A tramp could make a success with a modern play with half this much in its favor!
On the other hand take the modern play. You know the atmosphere. You live in it. None is created. It is just there. Consequently the critics wail the lack of it! The costumes are simply the dull prosaic garments of the day. There isn't any novelty to be found there. The language is understandable—perilous fault! The fun is provoked by well-known, legitimate methods and is accordingly "stupid." The comedian is a human being—and "tiresome" therefore!
Mind you, dear reader, I would not be of those who wail about the decline of the drama and the ascendency of the movies. But I can't escape the facts. And here is another angle of the situation which perhaps is too often overlooked.

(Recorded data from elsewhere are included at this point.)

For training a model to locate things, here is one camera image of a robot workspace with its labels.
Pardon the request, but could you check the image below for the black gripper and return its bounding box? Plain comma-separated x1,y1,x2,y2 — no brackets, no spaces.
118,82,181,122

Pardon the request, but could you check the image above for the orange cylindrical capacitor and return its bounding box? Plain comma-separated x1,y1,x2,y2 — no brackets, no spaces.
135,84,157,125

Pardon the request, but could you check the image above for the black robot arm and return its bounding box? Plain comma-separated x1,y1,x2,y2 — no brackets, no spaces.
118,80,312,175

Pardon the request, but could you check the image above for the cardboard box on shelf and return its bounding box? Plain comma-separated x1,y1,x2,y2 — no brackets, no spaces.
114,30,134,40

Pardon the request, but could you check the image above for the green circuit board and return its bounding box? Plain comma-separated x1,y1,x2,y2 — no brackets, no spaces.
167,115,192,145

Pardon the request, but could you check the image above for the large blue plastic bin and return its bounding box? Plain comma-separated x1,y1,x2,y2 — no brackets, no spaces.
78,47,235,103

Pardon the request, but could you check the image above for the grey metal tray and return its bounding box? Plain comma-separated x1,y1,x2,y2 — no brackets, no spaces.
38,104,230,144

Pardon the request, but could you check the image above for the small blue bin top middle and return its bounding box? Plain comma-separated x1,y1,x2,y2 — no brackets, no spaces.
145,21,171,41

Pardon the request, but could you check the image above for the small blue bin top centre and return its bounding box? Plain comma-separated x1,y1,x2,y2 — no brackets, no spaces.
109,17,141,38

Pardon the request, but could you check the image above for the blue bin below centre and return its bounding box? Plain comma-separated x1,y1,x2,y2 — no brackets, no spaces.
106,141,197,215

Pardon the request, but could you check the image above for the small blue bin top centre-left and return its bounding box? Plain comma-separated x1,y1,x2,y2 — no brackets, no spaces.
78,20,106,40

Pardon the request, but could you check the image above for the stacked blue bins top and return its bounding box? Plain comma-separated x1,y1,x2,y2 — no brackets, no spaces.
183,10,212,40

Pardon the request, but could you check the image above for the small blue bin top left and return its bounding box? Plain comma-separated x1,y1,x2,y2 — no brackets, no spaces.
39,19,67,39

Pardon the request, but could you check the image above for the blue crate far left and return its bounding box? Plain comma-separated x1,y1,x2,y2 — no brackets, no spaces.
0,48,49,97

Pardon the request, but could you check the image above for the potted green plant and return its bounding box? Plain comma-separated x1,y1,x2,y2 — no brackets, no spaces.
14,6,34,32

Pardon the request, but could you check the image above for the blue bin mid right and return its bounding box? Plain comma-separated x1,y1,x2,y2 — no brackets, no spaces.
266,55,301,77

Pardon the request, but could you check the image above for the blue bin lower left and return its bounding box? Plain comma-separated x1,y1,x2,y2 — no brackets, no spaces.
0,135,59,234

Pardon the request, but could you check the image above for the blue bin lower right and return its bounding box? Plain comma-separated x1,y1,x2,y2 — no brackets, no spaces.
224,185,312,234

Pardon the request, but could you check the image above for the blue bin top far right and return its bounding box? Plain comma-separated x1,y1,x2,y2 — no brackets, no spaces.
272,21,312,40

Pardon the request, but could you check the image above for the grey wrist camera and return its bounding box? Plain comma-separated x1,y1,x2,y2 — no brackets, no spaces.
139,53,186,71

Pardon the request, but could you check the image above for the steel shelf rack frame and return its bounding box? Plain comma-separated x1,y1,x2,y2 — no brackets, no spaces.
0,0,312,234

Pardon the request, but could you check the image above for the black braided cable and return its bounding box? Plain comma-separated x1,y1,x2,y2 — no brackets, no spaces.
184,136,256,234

There is no question that the actor of to-day is living in a more agreeable environment than his brother of a hundred years ago. He is accepted now socially. He was a gypsy then. His opportunity to annex a large share of the world's goods is larger to-day than ever it was. Yet in his artistic life he is less fortunate than his confreres of even twenty-five years ago.
Why?
Simply because we have lifted the curtain, let loose the secrets of our little house, discussed our art with the gambler and the janitor!
It is a difficult job to convince a friend with whom you're dining that you are capable of playing Hamlet. He can't disassociate you from the evening clothes you wear!
Abroad the man and the actor are separate beings. Here, through our own fault, we are always ourselves.
And so it must continue to be until the old back door keeper is reinstated, the green room refurbished and—the curtain dropped! Let the janitor be silenced and the stage door barred and securely fastened! Then and not until then may we hope to attain truly artistic results.